# Sides for Cuban sandwiches??



## QSis

I have a couple of sweet little pork tenderloins that I'm going to grill up on Sunday to make Cubans. A quiet Cinco de Mayo observance, one day early.

What (besides Dos Equus) would you suggest I serve to go with?

Lee


----------



## PanchoHambre

*Platanos*

cant go wrong with some fried plantains.... I love those suckers and cant resist them even though they do a number on me... I always feel like I need a siesta after them

or for a fresher taste maybe a citrusy avocado salad... 

or a spicy ceviche

gazpacho

i'm hungry now


----------



## love2"Q"

this is what we had last time i made them ...
it went very well ...Hoppin' John Recipe


----------



## spryte

Oh!!  I second the fried plantains!!


----------



## suziquzie

I've never made them, always mean to....
would a spanish rice work?


----------



## Andy M.

Black beans and rice is a standard Cuban dish.


----------



## JPolito830

How bout some good old fashioned homemade corn chips and salsa?  You can never go wrong, also with spanish rice!


----------



## jennyema

I'd suggest *yucca* and/or black beans and rice.


----------



## Caine

Why would you serve Cuban sandwiches on a Mexican holiday?


----------



## babetoo

Caine said:


> Why would you serve Cuban sandwiches on a Mexican holiday?


 
i wondered about that too.


babe


----------



## QSis

Well, good question.

I have all the stuff for Cubans, have a hankering for them, and figured Cinco de Mayo was a good excuse to make them!  Guess I forcefit the occasion to the hankering - the nationalities never occurred to me. Obviously, I don't know what I'm doing re: this holiday.

(Hope I didn't offend anyone.)

I'll probably make some salsa with tortilla chips, and give some fried plantains a try.  

Thanks for the suggestions!

Lee


----------



## babetoo

QSis said:


> Well, good question.
> 
> I have all the stuff for Cubans, have a hankering for them, and figured Cinco de Mayo was a good excuse to make them! Guess I forcefit the occasion to the hankering - the nationalities never occurred to me. Obviously, I don't know what I'm doing re: this holiday.
> 
> (Hope I didn't offend anyone.)
> 
> I'll probably make some salsa with tortilla chips, and give some fried plantains a try.
> 
> Thanks for the suggestions!
> 
> Lee


 
it is a mexican holiday only. hyped up by the grocery stores, here in ca. i think it about some war or the other. 

babe


----------



## Andy M.

Lee:

Cinco de Mayo seems like a good time to have Cuban sandwiches.
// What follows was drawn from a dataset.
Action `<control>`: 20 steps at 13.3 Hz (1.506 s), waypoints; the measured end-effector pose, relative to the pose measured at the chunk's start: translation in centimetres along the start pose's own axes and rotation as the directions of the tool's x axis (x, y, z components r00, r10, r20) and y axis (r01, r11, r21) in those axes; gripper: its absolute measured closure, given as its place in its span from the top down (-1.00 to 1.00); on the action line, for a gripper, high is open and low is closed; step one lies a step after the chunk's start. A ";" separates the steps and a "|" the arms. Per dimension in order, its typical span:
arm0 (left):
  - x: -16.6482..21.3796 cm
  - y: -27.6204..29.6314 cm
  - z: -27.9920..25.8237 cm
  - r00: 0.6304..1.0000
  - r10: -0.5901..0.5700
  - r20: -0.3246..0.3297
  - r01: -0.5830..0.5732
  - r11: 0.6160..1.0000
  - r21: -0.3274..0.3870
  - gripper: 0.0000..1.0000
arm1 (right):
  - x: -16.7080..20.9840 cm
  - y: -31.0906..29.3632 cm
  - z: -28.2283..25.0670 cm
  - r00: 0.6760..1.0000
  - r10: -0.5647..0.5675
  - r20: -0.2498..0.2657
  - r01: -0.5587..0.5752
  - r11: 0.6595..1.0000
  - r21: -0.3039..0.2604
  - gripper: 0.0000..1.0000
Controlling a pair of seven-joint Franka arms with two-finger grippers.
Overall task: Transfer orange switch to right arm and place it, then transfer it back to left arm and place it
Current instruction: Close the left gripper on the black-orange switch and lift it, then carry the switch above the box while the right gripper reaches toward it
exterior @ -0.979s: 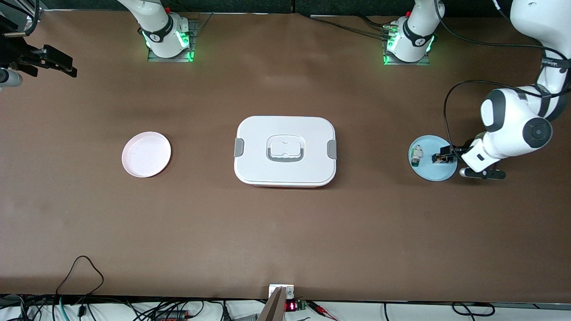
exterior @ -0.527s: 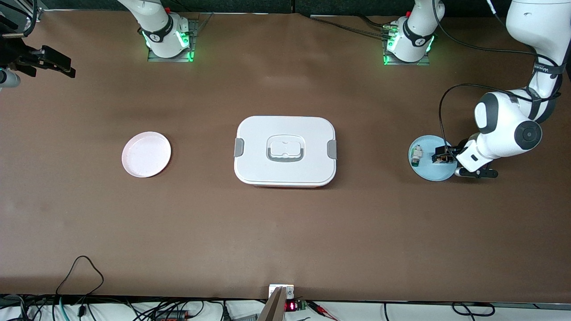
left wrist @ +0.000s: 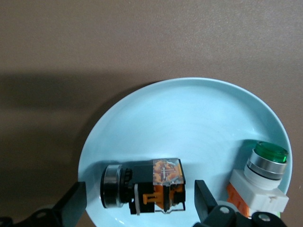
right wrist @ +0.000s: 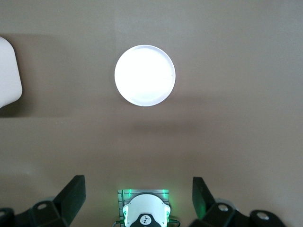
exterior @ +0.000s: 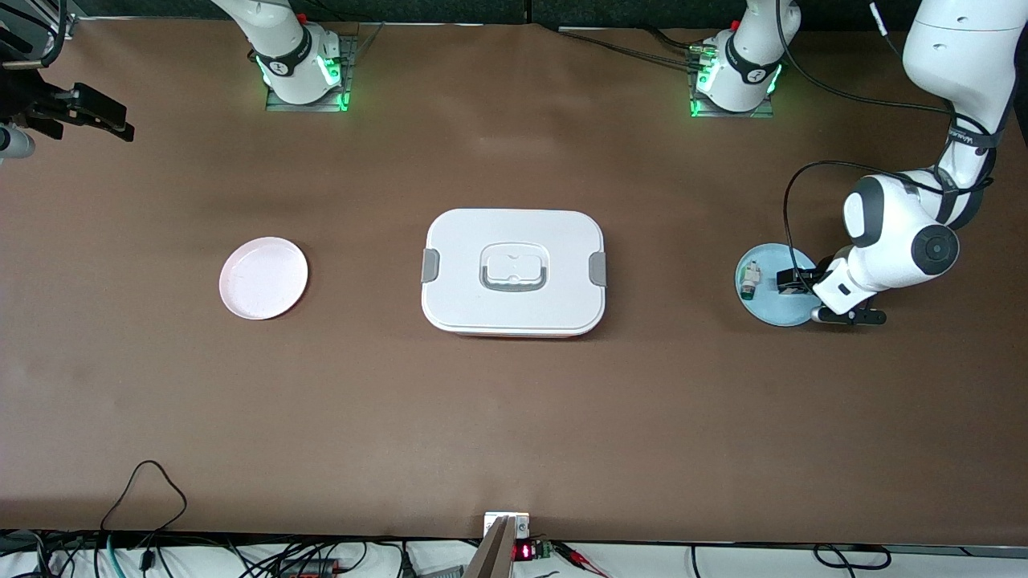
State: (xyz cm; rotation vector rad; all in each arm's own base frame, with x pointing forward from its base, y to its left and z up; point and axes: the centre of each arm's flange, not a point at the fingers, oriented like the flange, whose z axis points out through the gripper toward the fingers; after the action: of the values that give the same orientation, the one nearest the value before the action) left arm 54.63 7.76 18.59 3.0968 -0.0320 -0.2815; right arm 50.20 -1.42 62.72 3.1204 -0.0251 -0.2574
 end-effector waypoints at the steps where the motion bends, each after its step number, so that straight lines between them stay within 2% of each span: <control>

Actually, any time seems like a good time to have Cuban sandwiches.


----------



## babetoo

Andy M. said:


> Lee:
> 
> Cinco de Mayo seems like a good time to have Cuban sandwiches. Actually, any time seems like a good time to have Cuban sandwiches.


 
sandwiches never served at cinco de mayo here in so. calif. 
they do sound yummy though.

babe


----------



## *amy*

I was just looking through my recipe "collection," & this looks festive. Perhaps you could add some sliced avocados to the mix, & serve with Sangria on the side.  See what you think.

*Gazpacho Granita with Vegetable Salad*​ 
Gazpacho Granita


And... Tortilla Espanola (spanish omlette w potatoes), sliced like a pie - or smaller bites on party picks, as an appetizer. (Scroll down to see last pic.)

Spanish Tortilla


----------



## PanchoHambre

call it a "Torta"... The _Torta Cubana_ is a popular Mexican sandwich...

Get yourself some of my favorite Mexian beer and have a great Cinco De Mayo






mmm now I am going to have to go on the hunt for a good torta... not so easy in these parts....


----------



## QSis

Update:

Here are pictures of my Cuban sandwich and fried plantains. I was delighted with the meal!  More cheese is better, in the Cubans, BTW.

For the plaintains, I just went with slicing them on a mandolin and frying them in oil in a pan, forsaking the smashing and double-frying techniques. LOVED them! Very much like hash browns, french fries, potato chips, depending on how thick each slice was and how long it was left in the oil. 

Lee


----------



## Andy M.

WOW, Lee.  That sandwich looks fantastic!


----------



## kitchenelf

Yes please, that's what I'll have...............................


----------



## buckytom

one more please.

wow, that looks fantastic, qsis.


----------



## Caine

Come to think of it, I can't think of anything more appropriate than a sandwich on Cinco de *MAYO!*


----------



## Andy M.

Caine said:


> Come to think of it, I can't think of anything more appropriate than a sandwich on Cinco de *MAYO!*


 

I see only uno de mayo...


----------



## petey

QSis said:


> Update:
> 
> Here are pictures of my Cuban sandwich and fried plantains. I was delighted with the meal!  More cheese is better, in the Cubans, BTW.
> 
> For the plaintains, I just went with slicing them on a mandolin and frying them in oil in a pan, forsaking the smashing and double-frying techniques. LOVED them! Very much like hash browns, french fries, potato chips, depending on how thick each slice was and how long it was left in the oil.
> 
> Lee




Lee , That sandwich kicks ***!!! I'm going to have to add to your reputation for sharing the picture with us ;-)


----------



## QSis

Why thank you, petey!  I appreciate it!  

Lee


----------



## petey

QSis said:


> Why thank you, petey!  I appreciate it!
> 
> Lee




Anytime, if you have more food pictures i'd like to check them out.


----------